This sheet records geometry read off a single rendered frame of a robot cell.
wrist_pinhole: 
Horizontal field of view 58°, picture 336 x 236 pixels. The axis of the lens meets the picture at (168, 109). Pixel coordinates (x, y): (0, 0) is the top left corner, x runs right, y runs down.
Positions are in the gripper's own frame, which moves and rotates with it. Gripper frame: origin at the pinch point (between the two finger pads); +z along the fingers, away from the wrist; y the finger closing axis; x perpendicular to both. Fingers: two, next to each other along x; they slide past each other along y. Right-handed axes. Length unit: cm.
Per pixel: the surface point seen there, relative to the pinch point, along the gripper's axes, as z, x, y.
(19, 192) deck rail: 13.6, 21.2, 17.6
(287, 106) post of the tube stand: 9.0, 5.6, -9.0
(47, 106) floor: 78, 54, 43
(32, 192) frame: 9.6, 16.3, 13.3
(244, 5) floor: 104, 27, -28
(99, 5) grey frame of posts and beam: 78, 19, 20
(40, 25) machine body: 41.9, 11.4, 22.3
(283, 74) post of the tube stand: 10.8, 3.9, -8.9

________________

*Activity:* Produce a verbatim copy of the lines from the one holding "(47, 106) floor: 78, 54, 43" to the final line of the data, and nothing more.

*Response:*
(47, 106) floor: 78, 54, 43
(32, 192) frame: 9.6, 16.3, 13.3
(244, 5) floor: 104, 27, -28
(99, 5) grey frame of posts and beam: 78, 19, 20
(40, 25) machine body: 41.9, 11.4, 22.3
(283, 74) post of the tube stand: 10.8, 3.9, -8.9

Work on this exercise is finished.